PrusaSlicer and maybe cura (I am pretty sure) already have features to limit the max segment lengths, so I have not contacted them. I believe the G2/G3 method would actually work better since 99% of the time these points cluster around curves. See this comparison I did yesterday. Clearly there is more detail in that file than can be printed on any consumer machine. I believe many printers would have difficulty printing that file on SD (slower SD memory or board with a small buffer). I haven't notified the creator, but suggested that OP do that. I may well reach out, but most of my research is being used to develop the ArcWelder plugin, which combines these points into smooth arcs.

It's the Prusa RC3 Covid headband. I'm cranking these out for the health services in the UK on an Ender 3 and 5+. The 5+ is connected via Octoprint. Yes, I had terrible artifacts originally with a Pi Zero W so purchased a Pi 4 and fitted a CPU heatsink just to be sure it didn't thermally throttle.

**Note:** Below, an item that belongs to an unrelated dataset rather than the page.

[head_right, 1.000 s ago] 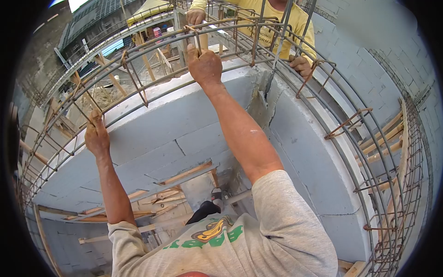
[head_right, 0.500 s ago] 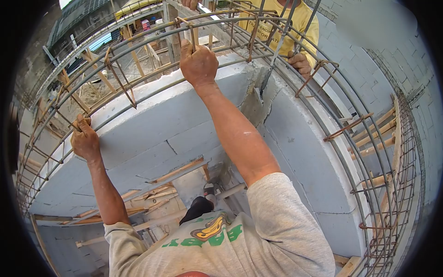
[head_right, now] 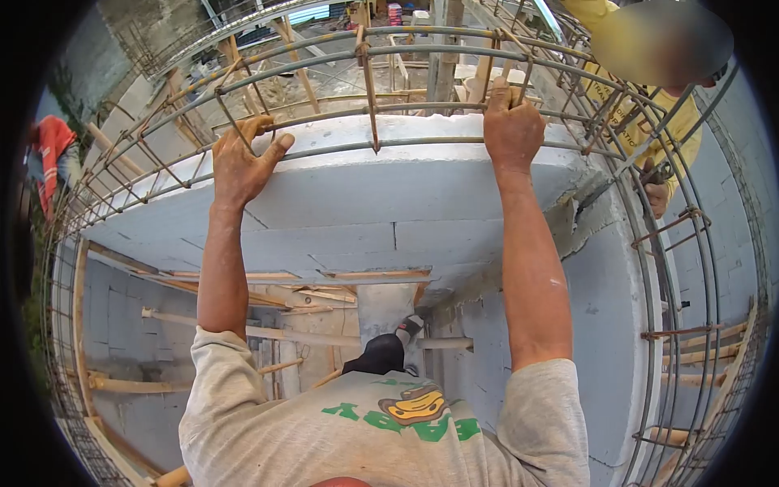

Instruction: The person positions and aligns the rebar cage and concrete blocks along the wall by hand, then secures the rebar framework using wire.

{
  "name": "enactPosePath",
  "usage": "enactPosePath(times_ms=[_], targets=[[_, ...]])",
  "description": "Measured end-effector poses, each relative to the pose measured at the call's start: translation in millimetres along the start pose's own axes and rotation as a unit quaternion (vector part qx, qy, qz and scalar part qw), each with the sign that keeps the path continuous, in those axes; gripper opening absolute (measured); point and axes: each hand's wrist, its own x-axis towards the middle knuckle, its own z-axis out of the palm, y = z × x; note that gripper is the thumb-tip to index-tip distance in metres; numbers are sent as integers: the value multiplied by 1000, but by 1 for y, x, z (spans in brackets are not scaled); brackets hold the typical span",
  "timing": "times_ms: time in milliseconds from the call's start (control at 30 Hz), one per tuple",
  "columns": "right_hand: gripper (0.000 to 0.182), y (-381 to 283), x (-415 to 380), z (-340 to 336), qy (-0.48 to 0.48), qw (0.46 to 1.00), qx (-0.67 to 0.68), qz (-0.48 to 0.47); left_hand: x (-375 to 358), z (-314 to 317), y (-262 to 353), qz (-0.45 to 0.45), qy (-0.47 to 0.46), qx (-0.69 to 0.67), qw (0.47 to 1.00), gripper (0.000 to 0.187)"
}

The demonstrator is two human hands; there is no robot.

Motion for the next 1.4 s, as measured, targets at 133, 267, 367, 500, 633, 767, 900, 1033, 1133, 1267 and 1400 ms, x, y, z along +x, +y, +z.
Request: enactPosePath(times_ms=[133,267,367,500,633,767,900,1033,1133,1267,1400], targets=[[43,-3,-2,-5,20,997,-5,-72,4,-5,-7,21,-39,20,999,62],[45,3,-1,3,29,1000,4,-8,4,8,-13,75,88,43,992,65],[49,9,2,5,12,1000,-15,-6,9,4,-14,6,-52,-51,997,71],[51,12,4,7,6,1000,-12,0,11,-3,-11,-10,-84,-46,995,70],[52,18,6,11,3,1000,-10,7,11,2,-14,1,-84,-44,995,70],[54,9,9,7,-18,999,-28,20,18,-2,-16,22,-108,-42,993,71],[55,19,9,11,-17,997,-69,21,17,-1,-15,20,-113,-55,992,72],[53,27,9,15,7,998,-55,-13,17,3,-18,23,-144,-50,988,77],[50,32,10,17,21,997,-67,-20,22,-4,-17,20,-196,-28,980,76],[48,38,14,20,2,1000,-31,-1,27,-1,-18,37,-195,-29,980,76],[49,33,12,14,-3,1000,-7,20,25,3,-21,46,-187,-13,981,74]])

You can clearly see the issue which occurs after each 'nub' on the headband. Bottom one is printed from SD. Print speed is 60mm/sec. Happens regardless of filament brand, incidentally. Sliced to 0.25mm layers with Cura 4.6, no weird options selected, retract 6mm at 25mm/sec, 3 walls, 30% infill and a 5mm brim at 250 degrees on PETG

Without seeing the gcode I can't comment on the nubs, but I would suspect a high concentration of points. SD will always have an advantage here, of course, since it doesn't have any serial processing overhead. However, I've been printing face shields as well, and have no artifacts at all. Since I've been testing my plugin, I've done comparisons with SD prints, and for the most part they look identical. There are many many documented reasons why this might not be the case for everyone, and it varies according to many things from the gcode file, the quality of the USB cable, the firmware version and configuration, the host hardware, even the PSU and heatsinks (as you mentioned). This is exactly why I have been trying to develop a general solution to the problem. There are many possible reasons for sutttering, but reducing the lines of gcode per second sent to any given printer should help in almost all cases.